A Step-by-Step Guide for Small Business Acquisition

A Step-by-Step Guide for Small Business Acquisition

We all heard the news when Mark Zuckerberg, the co-founder and CEO of Facebook, acquired WhatsApp in 2014. Even though WhatsApp was doing well in various countries, 19 billion dollars is an amount too big to refuse. Well, you do not need to be as influential as Zuckerberg to acquire another business. In fact, you don’t always need cash, credit, or experience to acquire a profitable business.

Shocked? Well, the business acquisition is a systematic process. And if you are smart enough, you can find businesses that are likely to increase double, triple, or even 10 times in value within a year. Well, if you are interested in buying a small business with a good reputation and an established customer base, you need to learn about the process and every step involved in it. says John Marcus, the Content Head of brand Assignment Help

1. Determine what exactly do you want:

Before you prepare to initiate the acquisition of a business, you need to identify what you want. Generally, small businesses with annual revenue of $1 million to $10 million are the best options to consider. It is recommended to look for business models that have very little investment competition. However, it is always better to pick a business that resonates with your interests and experience. Also, decide whether you want the owner to train you once the deal is done, or want to hire another professional to manage the day-to-day operations.

2. Evaluate the financial state of the business:

No business owner will be willing to share confidential information about his business with you unless you offer to sign a non-disclosure agreement. When you get the green signal from the owner, check out how much money is going out and how much is coming in, and whether the cash flow has remained consistent over the last few years. Go through the Online GPA Calculator and auditing files to have a better understanding. The idea is to ensure whether there’s enough profit to cover the cost of financing.
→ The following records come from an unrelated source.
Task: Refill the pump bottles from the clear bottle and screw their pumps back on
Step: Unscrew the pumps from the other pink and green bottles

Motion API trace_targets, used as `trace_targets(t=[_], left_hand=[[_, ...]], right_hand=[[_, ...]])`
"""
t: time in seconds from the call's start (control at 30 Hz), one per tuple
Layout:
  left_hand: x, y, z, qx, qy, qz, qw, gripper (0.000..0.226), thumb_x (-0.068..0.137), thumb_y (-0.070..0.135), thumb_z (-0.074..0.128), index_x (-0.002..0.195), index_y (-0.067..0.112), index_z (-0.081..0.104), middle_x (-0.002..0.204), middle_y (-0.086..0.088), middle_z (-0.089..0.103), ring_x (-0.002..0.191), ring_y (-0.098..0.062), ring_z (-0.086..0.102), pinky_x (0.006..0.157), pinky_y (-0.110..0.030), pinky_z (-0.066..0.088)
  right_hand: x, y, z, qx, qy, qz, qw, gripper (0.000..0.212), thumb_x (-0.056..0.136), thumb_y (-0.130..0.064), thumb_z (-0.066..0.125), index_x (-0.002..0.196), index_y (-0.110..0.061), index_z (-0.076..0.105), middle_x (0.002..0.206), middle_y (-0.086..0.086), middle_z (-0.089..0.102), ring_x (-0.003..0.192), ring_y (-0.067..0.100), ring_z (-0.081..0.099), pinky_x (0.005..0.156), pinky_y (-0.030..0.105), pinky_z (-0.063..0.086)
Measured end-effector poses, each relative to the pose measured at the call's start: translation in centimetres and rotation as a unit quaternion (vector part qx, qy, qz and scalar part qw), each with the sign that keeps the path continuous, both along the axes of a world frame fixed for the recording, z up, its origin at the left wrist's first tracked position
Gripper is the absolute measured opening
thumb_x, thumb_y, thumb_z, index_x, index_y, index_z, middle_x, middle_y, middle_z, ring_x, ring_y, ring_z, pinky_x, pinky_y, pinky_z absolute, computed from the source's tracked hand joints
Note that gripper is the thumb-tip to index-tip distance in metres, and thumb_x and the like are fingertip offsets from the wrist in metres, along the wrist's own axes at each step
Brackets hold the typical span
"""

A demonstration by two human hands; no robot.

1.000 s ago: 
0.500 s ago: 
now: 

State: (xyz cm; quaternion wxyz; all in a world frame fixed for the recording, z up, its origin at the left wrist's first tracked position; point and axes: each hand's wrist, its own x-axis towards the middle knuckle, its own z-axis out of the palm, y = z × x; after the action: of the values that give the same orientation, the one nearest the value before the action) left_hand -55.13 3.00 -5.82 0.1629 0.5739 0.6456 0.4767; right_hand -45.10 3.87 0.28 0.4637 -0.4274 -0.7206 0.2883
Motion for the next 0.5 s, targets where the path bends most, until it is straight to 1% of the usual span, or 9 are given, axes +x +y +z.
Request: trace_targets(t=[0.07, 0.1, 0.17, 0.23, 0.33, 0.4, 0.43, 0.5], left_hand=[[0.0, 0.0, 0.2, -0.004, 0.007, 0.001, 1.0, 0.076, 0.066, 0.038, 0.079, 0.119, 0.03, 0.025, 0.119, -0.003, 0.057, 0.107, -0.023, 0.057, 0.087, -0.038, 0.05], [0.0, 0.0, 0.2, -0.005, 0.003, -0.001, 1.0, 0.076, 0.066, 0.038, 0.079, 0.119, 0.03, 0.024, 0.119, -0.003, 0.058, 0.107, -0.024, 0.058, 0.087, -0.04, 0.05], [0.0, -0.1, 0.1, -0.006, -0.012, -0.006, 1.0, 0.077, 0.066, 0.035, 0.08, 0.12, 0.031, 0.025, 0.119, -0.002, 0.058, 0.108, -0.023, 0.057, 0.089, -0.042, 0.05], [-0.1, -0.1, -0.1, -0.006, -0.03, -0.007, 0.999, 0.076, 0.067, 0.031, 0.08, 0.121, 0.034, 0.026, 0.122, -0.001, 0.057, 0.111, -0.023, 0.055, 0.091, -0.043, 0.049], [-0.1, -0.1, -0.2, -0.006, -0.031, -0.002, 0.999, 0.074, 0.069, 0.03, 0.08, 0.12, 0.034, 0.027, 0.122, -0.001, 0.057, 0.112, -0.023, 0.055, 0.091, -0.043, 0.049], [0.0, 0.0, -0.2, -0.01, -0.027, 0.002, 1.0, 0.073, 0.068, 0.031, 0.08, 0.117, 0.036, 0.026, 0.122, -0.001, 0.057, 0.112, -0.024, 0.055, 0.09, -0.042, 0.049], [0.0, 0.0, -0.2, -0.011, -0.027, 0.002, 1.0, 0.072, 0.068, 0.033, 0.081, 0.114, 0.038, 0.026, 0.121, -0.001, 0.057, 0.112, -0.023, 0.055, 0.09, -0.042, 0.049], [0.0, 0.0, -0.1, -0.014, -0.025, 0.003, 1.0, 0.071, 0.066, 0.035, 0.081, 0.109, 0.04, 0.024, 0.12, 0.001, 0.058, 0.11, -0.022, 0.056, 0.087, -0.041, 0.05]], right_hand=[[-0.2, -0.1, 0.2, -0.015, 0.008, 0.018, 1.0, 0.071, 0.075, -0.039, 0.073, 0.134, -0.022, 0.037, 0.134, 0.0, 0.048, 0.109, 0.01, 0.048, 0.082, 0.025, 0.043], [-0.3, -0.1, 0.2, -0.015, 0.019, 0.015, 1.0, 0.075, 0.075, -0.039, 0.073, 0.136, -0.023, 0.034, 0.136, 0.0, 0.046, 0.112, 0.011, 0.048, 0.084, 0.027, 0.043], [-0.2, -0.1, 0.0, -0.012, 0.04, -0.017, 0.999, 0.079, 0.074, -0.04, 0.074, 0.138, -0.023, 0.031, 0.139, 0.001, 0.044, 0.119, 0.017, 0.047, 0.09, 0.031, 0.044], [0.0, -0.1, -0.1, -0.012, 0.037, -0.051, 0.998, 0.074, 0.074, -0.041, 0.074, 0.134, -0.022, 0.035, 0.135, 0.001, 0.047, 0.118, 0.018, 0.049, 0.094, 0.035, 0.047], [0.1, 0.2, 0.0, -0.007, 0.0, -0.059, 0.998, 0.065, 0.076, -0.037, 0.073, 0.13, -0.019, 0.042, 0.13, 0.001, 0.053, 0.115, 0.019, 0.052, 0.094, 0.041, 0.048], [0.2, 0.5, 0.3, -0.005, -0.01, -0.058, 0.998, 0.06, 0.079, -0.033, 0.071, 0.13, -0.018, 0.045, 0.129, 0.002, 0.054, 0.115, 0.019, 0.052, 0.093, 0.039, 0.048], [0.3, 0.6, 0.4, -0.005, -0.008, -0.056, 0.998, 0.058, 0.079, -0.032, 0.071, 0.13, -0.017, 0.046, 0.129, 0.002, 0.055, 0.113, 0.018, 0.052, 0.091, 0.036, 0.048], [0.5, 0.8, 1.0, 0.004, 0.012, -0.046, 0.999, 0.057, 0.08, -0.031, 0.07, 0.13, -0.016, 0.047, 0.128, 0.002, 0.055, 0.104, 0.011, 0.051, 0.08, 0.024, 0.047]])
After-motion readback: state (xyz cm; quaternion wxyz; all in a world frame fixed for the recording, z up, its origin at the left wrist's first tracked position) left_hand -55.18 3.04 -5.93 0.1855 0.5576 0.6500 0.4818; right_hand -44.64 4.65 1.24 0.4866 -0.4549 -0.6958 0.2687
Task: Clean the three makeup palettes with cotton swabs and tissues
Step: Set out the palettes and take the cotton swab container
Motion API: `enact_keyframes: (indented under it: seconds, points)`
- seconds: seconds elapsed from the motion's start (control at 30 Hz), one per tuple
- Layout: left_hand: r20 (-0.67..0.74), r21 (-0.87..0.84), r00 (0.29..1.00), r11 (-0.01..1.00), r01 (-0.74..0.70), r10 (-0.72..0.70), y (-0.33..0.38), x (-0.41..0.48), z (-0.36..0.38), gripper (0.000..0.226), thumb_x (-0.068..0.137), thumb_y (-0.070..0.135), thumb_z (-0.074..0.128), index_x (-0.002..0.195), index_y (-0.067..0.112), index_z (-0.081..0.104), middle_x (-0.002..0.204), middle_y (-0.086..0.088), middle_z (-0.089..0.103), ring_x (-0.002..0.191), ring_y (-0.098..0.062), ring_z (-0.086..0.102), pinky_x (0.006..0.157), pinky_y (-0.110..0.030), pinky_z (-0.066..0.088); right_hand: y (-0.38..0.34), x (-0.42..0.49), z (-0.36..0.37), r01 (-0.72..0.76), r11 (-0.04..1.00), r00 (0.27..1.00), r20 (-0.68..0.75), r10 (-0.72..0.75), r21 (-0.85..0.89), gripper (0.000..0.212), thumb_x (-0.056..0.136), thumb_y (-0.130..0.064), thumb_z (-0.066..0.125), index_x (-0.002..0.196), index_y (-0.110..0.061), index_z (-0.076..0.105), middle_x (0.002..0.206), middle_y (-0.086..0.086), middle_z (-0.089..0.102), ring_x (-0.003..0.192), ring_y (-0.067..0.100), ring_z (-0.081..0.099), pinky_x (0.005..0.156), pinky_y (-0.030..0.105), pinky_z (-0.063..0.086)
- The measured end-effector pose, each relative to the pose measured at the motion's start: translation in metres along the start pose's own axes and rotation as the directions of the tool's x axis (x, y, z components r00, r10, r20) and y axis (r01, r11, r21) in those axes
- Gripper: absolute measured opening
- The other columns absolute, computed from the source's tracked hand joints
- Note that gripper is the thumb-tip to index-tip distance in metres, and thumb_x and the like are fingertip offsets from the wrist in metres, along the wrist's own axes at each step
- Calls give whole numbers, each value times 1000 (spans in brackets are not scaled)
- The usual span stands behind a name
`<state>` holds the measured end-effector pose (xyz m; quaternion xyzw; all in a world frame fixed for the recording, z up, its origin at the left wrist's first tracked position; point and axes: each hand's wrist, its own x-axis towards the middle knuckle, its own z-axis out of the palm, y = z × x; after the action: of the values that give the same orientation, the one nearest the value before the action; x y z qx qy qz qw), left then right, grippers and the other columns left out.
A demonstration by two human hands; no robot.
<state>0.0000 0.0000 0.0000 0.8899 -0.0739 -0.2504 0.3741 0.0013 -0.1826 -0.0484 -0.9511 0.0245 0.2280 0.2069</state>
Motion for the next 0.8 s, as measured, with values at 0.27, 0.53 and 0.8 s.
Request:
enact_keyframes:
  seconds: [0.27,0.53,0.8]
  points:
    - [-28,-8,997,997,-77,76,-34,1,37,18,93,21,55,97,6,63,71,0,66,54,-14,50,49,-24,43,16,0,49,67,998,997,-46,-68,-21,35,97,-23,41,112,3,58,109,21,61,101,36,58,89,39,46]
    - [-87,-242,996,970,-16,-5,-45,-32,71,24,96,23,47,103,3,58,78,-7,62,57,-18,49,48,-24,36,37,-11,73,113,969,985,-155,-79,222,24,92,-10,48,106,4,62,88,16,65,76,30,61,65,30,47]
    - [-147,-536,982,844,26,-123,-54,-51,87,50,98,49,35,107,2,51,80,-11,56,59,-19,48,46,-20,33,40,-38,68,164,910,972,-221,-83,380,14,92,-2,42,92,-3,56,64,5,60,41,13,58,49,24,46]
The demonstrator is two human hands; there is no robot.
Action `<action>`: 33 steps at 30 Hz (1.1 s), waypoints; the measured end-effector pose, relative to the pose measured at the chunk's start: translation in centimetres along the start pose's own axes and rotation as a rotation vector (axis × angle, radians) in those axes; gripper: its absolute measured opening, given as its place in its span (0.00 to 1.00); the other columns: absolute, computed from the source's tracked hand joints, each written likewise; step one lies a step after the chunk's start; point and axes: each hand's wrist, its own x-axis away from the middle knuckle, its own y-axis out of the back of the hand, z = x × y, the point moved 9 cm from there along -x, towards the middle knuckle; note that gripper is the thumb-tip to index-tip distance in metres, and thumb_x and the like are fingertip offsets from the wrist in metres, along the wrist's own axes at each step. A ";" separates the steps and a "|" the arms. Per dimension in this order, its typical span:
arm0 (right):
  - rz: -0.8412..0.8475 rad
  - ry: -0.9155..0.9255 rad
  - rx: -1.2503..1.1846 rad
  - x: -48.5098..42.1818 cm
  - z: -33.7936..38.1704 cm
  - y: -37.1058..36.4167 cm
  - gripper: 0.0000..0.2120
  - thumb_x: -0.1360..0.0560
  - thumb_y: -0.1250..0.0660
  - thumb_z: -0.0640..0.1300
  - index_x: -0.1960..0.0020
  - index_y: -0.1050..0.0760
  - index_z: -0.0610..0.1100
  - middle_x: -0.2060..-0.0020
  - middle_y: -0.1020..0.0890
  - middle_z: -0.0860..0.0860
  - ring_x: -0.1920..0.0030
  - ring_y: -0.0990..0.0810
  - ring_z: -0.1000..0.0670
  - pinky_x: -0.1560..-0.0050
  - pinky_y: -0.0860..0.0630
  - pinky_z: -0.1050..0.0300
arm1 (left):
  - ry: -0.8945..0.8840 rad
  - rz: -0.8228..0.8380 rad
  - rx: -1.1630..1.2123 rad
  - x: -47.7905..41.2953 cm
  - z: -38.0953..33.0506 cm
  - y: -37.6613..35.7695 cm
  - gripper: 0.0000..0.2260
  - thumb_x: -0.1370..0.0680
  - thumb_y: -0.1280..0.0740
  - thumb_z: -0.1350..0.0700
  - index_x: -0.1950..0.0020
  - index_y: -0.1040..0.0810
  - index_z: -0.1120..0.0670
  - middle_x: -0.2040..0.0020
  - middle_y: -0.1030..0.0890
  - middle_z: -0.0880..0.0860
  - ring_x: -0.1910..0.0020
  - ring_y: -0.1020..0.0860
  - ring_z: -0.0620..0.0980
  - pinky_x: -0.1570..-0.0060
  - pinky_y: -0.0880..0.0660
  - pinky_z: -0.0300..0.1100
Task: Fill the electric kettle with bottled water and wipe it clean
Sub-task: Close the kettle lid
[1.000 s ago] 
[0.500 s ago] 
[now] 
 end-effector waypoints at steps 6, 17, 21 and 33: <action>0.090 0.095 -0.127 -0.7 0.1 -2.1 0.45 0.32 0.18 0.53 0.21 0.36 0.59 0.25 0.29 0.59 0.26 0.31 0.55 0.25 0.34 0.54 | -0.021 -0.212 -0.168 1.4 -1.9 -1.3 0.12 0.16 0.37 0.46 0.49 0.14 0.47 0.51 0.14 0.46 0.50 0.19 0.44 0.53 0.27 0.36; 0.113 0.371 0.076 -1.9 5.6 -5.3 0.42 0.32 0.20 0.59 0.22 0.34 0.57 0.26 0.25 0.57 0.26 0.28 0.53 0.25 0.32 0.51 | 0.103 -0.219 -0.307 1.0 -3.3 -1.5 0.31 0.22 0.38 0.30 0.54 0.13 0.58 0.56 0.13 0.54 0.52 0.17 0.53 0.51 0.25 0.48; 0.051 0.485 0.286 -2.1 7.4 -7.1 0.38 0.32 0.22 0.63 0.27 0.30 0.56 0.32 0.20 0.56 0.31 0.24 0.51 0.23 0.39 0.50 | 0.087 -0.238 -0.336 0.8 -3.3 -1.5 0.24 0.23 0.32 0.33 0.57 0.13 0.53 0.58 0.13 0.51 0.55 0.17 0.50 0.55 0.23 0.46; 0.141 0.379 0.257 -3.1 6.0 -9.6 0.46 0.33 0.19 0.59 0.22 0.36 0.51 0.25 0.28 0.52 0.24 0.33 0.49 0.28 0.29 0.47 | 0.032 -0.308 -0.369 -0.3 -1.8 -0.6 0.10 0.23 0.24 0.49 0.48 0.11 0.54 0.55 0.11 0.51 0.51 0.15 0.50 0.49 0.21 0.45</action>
3. Finance the deal as per your convenience:

You’ll be glad to know that there are financing options that don’t even require your own capital. There are business owners who will let you pay them back over a longer time period using the business profits. If they ask for an upfront payment, you have the option to secure a loan from financial institutions that are meant for the acquisitions. Banks, on the other hand, can use the business profits as collateral. They are least interested in your credit. It’s surprising how negotiable the financing terms are. Usually, parties pay no more than 30% of the purchase price during the closing of the deal.

4. Explore due diligence:

After you settle on a mutual agreement, you need to focus on due diligence. You should consult with accountants and lawyers and negotiate a fee structure that is dependent on closing the deal. This will ensure that they do not get to the bill as many hours as they want. Have talks with the key employees to understand how the business operates and to make sure that they do not leave once the deal is made. It is important to establish a success plan with these key performers and clarify their roles as well as yours before planning anything else.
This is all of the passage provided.